WHAT TO WORK ON
Would you please transcribe, exactly as written, the lines of the entries below starting at the one that holds "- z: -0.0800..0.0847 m" and ending at the one that holds "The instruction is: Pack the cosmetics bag", both included?

INFORMATION SHOWN
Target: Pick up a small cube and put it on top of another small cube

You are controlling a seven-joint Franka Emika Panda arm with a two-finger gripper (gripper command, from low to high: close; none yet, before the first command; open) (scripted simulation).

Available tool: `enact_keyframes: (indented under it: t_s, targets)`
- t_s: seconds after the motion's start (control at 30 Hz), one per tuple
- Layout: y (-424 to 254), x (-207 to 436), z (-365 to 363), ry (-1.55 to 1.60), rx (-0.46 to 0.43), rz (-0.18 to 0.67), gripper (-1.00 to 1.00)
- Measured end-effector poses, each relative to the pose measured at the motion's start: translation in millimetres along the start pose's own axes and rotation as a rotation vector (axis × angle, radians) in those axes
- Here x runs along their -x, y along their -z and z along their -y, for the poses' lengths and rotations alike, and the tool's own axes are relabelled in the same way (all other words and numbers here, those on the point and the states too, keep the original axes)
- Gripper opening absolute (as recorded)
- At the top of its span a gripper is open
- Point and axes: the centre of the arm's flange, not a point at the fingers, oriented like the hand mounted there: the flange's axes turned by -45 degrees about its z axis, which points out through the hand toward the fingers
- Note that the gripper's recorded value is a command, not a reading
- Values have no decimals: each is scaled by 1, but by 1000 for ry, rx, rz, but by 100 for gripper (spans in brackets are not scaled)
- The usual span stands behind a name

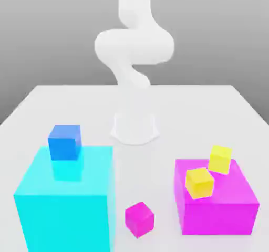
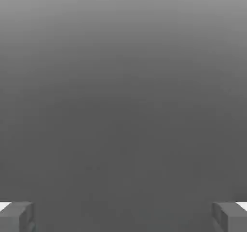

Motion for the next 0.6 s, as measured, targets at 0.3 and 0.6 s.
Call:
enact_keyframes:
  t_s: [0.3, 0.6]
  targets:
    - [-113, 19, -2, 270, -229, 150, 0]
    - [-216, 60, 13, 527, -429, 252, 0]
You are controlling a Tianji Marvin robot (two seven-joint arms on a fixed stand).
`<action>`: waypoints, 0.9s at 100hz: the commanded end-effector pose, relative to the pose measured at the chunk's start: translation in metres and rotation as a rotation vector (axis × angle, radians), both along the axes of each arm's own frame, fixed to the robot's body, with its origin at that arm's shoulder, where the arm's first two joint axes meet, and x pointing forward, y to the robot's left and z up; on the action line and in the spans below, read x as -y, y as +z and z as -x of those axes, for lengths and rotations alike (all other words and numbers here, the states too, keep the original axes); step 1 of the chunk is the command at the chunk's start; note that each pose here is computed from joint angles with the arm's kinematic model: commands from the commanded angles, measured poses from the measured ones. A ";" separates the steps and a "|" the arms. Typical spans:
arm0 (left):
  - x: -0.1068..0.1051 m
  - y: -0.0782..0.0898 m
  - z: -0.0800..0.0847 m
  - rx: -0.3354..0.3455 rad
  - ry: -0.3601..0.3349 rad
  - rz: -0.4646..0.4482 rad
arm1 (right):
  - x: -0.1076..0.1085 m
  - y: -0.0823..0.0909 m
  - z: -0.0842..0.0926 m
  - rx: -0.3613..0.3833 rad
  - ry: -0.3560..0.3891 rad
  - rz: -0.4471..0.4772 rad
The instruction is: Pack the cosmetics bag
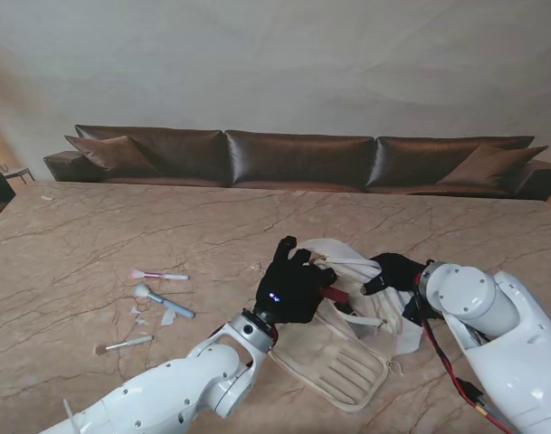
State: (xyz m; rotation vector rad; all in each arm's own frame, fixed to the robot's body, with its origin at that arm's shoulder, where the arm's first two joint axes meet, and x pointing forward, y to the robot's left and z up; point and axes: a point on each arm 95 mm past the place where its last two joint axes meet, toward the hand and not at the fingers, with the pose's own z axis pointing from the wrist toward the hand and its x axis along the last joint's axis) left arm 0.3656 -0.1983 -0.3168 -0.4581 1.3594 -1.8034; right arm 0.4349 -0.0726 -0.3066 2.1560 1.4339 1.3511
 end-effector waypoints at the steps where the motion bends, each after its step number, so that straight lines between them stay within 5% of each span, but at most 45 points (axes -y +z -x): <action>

RESULT OF THE TASK
  - z: -0.0800..0.0847 m
  - rx: -0.3354..0.3455 rad
  - ry: -0.3601..0.3349 rad
  - rz: -0.4646..0.4482 rad
arm1 (right):
  - x: -0.1076..0.1085 m
  - y: -0.0823..0.0909 m
  - z: -0.0842..0.0926 m
  - rx: -0.3613..0.3833 rad
  - ry: -0.3560..0.3891 rad
  - rz: -0.4471..0.4772 rad
The instruction is: Pack the cosmetics bag

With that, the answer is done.